A focused Human-Centred Design approach promotes intuitive, usable, and desirable devices (Figure 3).

“Almost all of the extremely diverse medical sectors use and benefit from our HCD approach, among them diabetes, ophthalmology, oncology, gynecology, cardio-vascular surgical intervention. In the field of medical devices, we are involved in the development of ‘knock-your-socks-off’ technologies and applications – developed all the time – for ever more complex Class III devices, those still requiring pre-market approval. Class III devices are usually those that support or sustain human life,” said Phillips-Medisize Chief Technology Officer Bill Welch.


Design for manufacturing (DFM) and design for assembly (DFA) are also foundational elements of a robust product development process. Much like human-centred design principles, a sound DFM/DFA philosophy should be a cultural mindset, becoming ingrained in all phases of development. While HFE evaluation throughout the process is typically focused on the user’s experience, DFM and DFA are focused on manufacturing quality, cost and risk. Certain aspects of DFM, such as design guidelines for moulded plastic or metal parts, have proven manufacturing process principles behind them and applying just a handful of established DFM guidelines for moulded parts can prevent a majority of design issues.

The same can be said for DFA, in which planning for manual, semi-automated, or automated assembly from the early stages can prevent issues that would otherwise be found during clinical, pilot, or manufacturing launch builds when mitigation of issues becomes much more costly. Designers, engineers and manufacturing representatives must collaborate early and often to develop designs that meet targeted quality and cost objectives, and other established program goals.


Successful DFM requires a culture that unites product development and manufacturing and appreciates early manufacturing involvement from the concept phase. Since most of the product cost (as well as quality and risk) are driven by decisions early in the design cycle, the product development team must include expertise in DFM for the intended manufacturing processes. In the spirit of innovation and creating improved patient outcomes at a lower cost, it is recognised that DFM guidelines must sometimes be challenged. In these cases, the product development team must be committed to risk mitigation by applying computer aided engineering (CAE) tools such as mould-flow, finite element analysis (FEA), and tolerance analysis to an unfinished design, and subsequent prototyping to verify the CAE output.

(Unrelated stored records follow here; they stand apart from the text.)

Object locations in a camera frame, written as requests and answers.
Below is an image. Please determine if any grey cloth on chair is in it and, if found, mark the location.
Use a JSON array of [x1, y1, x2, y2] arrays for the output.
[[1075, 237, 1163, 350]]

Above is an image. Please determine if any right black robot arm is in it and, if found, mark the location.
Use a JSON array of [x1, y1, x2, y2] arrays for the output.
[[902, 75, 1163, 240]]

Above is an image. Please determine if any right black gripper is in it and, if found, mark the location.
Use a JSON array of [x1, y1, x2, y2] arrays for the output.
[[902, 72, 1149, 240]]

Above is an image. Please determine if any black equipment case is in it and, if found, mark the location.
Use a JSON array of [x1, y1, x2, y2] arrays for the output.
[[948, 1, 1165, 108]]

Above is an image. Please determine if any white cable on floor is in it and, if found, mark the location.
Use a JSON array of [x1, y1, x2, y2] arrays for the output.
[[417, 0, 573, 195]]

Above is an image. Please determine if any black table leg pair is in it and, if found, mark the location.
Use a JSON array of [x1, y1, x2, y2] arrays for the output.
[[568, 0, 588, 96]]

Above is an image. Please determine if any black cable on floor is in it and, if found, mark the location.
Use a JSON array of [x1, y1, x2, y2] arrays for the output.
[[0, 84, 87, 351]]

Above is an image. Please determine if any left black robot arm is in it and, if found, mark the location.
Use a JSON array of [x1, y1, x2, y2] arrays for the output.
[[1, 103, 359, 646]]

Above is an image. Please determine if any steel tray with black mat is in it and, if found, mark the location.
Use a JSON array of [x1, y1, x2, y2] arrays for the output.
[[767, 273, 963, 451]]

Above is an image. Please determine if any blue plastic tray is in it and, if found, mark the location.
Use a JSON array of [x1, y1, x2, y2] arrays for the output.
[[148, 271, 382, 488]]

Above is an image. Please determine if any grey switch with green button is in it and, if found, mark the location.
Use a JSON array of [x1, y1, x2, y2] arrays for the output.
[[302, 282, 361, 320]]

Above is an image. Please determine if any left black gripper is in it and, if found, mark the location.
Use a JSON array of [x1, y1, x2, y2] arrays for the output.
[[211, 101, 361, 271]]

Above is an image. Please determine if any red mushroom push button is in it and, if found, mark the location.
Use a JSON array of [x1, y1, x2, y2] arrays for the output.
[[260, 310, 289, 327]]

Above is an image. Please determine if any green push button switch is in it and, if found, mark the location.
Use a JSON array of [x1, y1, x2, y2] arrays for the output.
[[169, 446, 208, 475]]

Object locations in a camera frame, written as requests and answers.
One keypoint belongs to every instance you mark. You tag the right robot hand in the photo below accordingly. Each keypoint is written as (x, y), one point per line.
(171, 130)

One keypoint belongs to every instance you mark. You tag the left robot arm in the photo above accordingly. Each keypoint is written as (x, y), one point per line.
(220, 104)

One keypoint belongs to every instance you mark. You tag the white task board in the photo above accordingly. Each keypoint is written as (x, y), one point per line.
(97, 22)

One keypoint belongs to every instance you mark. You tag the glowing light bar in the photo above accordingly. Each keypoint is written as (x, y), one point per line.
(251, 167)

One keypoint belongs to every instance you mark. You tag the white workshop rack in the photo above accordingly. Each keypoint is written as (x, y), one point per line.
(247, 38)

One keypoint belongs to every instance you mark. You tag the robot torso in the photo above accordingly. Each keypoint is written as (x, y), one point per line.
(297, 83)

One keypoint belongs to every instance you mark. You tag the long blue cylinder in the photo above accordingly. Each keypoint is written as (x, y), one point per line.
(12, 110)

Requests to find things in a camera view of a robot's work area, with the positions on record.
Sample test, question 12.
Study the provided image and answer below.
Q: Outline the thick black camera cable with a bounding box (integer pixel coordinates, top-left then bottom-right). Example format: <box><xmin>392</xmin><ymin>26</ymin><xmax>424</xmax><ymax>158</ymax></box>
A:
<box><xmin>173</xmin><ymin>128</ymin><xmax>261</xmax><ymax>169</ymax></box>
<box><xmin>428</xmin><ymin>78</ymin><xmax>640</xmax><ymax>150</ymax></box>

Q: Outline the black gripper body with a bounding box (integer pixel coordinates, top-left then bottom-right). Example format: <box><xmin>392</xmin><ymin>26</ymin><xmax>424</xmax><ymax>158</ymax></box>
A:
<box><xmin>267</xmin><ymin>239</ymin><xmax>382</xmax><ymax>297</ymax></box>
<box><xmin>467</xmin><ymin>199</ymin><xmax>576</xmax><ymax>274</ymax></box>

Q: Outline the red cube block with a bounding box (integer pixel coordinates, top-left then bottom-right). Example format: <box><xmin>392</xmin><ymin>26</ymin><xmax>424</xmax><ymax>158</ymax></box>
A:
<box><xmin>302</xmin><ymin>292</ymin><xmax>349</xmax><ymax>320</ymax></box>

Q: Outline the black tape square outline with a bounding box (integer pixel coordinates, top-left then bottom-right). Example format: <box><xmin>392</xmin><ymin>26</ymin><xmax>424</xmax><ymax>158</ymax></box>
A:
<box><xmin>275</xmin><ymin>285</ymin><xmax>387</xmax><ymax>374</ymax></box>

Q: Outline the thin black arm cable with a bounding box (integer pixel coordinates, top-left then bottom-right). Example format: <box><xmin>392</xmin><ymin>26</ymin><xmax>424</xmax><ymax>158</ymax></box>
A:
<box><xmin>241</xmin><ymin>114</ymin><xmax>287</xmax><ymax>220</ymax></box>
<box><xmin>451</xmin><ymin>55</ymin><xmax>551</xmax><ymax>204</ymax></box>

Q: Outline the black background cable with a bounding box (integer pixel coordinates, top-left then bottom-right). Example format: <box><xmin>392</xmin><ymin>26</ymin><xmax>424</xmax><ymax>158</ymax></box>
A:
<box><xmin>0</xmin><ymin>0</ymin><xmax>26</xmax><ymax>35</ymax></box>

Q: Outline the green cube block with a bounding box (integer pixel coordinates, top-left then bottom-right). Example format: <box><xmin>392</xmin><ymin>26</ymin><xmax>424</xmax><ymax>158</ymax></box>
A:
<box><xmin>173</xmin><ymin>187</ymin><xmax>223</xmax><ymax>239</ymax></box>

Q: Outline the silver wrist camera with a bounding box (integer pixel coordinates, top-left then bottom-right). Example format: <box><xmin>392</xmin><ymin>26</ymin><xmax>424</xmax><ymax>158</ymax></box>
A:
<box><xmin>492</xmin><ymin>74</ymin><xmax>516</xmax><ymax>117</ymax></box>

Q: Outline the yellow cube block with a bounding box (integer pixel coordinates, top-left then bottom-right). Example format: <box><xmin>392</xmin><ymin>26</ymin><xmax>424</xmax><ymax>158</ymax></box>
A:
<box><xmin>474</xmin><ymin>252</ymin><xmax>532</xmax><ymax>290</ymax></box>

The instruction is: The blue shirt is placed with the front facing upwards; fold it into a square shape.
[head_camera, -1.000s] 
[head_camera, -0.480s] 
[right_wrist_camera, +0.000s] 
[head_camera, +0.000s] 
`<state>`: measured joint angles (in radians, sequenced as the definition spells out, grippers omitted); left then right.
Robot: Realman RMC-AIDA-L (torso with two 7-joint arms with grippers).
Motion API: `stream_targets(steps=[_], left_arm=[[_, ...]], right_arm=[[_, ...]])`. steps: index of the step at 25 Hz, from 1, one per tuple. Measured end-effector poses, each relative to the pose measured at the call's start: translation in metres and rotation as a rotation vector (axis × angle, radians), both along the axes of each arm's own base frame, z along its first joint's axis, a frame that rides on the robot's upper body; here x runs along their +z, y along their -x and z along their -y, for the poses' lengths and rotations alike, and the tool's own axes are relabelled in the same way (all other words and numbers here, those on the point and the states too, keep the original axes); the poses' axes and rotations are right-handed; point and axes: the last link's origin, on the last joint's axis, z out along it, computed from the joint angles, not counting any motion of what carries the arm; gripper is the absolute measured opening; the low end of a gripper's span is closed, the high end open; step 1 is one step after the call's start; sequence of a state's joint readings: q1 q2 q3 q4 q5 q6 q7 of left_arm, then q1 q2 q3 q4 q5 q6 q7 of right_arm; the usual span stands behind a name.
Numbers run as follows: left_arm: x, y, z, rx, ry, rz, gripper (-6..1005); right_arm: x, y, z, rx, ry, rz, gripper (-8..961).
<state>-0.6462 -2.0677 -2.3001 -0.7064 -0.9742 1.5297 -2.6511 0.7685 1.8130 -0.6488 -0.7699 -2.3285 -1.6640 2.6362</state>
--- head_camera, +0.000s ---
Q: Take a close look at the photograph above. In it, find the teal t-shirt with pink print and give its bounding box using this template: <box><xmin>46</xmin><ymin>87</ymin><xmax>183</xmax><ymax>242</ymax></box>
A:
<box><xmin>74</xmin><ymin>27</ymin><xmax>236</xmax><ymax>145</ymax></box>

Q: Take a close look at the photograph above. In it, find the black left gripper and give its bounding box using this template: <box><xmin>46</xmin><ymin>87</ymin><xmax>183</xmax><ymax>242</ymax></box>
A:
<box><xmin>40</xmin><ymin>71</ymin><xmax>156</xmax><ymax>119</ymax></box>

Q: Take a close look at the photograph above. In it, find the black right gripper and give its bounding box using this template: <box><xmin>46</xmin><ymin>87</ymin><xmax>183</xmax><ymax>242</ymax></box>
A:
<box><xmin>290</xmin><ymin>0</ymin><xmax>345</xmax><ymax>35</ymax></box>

In the case of injection moulded plastic components, the design team understands that part design dictates mould design and can envision how steel is wrapped around part geometry to create tooling capable of meeting the required volumes and quality requirements when in production. From a development standpoint, both the mould geometry and injection moulding process must align with the part requirements, mould construction, and moulding process.

Finally, the culture must support the belief that DFM must be applied across the product development process by a fully engaged multidisciplinary team including manufacturing representatives. DFM cannot be viewed simply as a checklist to be completed or a task in the development cycle. Early manufacturing involvement not only brings DFM expertise to the product development team, it also promotes concurrent early learning and buy-in by the manufacturing team, reducing lead time and risk downstream.


Many customers are interested in getting their ideas transformed into a functional product, relying on the expertise of the Phillips-Medisize Design Development Center (DDC) to handle all the industry-critical factors in the shortest possible time. The company has developed an own-product development process to provide time and cost optimised procedures, allowing it to develop the simplest devices to highly complex systems.

Based on an article that appeared in Medical Plastics News, Issue 23, p 14.